▸ **What the task asks**:
From the line that contains "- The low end" through the line that contains "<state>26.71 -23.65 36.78", output every line of the listing below exactly and leave out all the rest.

▸ **Records shown**:
⁂

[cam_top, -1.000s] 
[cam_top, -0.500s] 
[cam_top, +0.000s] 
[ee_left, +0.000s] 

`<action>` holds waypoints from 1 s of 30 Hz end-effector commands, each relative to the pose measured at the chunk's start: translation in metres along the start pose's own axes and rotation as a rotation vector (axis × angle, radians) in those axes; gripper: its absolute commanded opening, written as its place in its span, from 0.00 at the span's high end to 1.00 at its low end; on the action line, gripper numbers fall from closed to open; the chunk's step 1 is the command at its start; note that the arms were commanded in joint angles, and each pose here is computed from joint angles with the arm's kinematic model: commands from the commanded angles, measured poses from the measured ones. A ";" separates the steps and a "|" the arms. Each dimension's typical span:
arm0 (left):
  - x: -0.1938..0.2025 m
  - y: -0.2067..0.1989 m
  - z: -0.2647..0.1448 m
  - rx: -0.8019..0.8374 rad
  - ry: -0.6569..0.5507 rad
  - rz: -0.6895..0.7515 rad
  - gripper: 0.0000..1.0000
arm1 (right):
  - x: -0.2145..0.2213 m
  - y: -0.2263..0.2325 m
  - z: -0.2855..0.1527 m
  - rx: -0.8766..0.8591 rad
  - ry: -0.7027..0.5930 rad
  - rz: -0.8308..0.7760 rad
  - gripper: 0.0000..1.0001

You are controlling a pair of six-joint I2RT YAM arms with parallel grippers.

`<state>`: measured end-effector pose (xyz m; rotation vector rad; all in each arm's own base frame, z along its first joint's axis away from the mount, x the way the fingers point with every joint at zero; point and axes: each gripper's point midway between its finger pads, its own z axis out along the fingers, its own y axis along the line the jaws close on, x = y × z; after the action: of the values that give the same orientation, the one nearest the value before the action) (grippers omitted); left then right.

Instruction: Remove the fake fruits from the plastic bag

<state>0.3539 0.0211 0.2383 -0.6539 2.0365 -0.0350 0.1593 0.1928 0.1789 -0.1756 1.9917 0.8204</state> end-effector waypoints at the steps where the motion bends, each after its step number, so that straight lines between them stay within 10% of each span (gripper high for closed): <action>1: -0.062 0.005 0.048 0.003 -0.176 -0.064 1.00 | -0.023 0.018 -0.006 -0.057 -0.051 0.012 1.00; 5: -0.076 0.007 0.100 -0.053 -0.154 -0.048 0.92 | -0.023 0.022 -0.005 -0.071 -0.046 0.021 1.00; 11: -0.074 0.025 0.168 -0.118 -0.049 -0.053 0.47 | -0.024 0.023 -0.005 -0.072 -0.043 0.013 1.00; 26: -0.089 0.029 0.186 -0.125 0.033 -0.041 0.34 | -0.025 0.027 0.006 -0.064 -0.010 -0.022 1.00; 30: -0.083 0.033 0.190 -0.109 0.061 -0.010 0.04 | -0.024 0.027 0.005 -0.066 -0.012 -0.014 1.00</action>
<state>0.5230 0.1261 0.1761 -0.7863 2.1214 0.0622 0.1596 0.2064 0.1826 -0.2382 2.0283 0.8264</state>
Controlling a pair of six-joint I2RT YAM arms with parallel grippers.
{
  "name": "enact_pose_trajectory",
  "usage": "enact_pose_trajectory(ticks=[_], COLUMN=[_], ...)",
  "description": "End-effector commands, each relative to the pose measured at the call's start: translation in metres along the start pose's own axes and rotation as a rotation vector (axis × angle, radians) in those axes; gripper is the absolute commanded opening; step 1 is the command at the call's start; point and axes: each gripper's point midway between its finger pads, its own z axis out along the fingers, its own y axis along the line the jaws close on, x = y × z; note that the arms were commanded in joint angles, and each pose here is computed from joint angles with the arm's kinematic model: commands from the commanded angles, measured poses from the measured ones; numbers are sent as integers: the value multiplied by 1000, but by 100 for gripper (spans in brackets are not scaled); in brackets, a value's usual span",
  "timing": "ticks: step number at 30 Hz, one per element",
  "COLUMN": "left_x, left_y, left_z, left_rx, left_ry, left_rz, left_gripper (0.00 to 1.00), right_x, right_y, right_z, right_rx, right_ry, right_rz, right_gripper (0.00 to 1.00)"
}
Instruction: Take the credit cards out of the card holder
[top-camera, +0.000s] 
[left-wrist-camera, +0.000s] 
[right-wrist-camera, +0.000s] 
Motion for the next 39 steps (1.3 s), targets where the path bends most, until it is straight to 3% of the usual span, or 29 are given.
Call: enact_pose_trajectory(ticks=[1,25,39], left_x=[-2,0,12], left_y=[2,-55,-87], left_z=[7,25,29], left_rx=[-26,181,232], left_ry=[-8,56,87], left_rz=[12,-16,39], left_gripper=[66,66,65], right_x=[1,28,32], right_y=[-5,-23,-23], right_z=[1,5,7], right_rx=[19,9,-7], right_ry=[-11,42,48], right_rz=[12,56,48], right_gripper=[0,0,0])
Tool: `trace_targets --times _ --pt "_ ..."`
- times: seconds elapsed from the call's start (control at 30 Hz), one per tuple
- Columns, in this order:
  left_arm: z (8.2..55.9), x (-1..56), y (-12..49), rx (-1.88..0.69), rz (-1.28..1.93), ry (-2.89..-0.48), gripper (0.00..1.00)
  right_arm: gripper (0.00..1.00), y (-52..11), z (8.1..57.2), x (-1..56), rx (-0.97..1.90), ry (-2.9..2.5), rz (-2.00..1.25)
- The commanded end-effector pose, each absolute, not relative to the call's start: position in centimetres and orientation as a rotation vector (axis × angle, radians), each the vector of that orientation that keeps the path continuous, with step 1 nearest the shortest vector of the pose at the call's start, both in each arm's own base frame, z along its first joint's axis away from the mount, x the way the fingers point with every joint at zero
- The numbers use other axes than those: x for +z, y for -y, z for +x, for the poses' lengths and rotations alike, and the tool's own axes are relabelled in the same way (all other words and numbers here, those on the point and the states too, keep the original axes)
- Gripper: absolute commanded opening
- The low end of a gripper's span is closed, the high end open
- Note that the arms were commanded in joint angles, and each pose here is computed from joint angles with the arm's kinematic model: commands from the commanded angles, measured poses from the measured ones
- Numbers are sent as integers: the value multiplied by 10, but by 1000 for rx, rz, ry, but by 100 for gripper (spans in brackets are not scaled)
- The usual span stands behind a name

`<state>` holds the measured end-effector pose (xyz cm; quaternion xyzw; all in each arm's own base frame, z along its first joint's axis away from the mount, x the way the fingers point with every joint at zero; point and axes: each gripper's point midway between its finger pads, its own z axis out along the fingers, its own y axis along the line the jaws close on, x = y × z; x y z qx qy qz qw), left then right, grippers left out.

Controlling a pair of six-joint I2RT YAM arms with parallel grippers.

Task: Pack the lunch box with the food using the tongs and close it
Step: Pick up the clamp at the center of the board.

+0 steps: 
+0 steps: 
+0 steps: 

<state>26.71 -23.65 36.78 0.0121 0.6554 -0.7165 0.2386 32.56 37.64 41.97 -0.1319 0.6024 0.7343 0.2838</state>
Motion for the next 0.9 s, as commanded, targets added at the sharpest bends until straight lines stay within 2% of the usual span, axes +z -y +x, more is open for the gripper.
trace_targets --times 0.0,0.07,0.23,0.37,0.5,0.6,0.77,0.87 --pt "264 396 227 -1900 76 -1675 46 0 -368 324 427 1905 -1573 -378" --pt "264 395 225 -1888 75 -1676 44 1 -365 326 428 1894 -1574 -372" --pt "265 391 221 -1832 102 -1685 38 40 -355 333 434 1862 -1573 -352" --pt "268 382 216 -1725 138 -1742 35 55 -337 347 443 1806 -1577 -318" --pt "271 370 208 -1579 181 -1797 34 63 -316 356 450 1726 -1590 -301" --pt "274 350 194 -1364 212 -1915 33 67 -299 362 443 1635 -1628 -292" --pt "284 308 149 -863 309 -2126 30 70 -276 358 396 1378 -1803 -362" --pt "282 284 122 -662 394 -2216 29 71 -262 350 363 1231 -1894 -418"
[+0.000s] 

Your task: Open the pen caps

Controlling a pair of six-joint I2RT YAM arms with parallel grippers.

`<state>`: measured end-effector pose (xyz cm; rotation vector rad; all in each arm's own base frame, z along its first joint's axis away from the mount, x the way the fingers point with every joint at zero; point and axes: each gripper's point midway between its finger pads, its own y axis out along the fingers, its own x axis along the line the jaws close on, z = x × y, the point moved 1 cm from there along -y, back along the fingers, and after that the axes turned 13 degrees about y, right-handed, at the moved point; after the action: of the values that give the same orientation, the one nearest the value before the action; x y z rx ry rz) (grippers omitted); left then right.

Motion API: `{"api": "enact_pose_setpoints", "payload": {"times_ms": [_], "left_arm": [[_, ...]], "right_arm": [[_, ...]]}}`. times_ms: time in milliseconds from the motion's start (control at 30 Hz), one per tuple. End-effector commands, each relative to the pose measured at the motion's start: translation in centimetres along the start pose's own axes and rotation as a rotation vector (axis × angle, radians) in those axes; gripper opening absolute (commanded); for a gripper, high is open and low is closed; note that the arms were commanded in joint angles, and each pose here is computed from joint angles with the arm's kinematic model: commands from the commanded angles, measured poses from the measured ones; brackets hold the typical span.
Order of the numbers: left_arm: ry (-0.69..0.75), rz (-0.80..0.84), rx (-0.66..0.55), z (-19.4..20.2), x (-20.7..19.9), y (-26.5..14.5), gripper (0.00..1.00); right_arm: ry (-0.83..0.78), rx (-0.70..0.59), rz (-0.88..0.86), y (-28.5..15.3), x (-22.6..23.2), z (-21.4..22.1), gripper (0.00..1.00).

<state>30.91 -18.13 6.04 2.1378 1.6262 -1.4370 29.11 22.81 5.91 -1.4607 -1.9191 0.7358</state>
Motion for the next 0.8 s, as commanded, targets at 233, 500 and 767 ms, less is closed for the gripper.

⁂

▸ **Answer box**:
- The low end of a gripper's span is closed, the high end open
- Note that the arms were commanded in joint angles, and each pose here is computed from joint angles with the arm's kinematic model: commands from the commanded angles, measured poses from the measured ones
- Numbers are sent as integers: the value multiplied by 10, but by 1000 for rx, rz, ry, but by 100 for gripper (spans in brackets are not scaled)
- The usual span stands behind a name

`<state>` holds the measured end-effector pose (xyz cm; quaternion xyzw; all in each arm's own base frame, z along its first joint's axis away from the mount, x the way the fingers point with every joint at zero; point and axes: each gripper's point midway between its finger pads, its own z axis out along the fingers, its own y axis along the line the jaws close on, x = y × z; x y z qx qy qz qw), left then right, grippers left out.

Controlling a pair of six-joint I2RT YAM arms with parallel grippers.

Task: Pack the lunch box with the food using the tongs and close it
Step: Pick up the clamp at the center of the board.

+0 steps: 
+0 steps: 
+0 steps: 

<state>26.71 -23.65 36.78 0.0121 0.6554 -0.7165 0.2386 32.56 37.64 41.97 -0.1319 0.6024 0.7343 0.2838</state>

The exercise requires nothing further.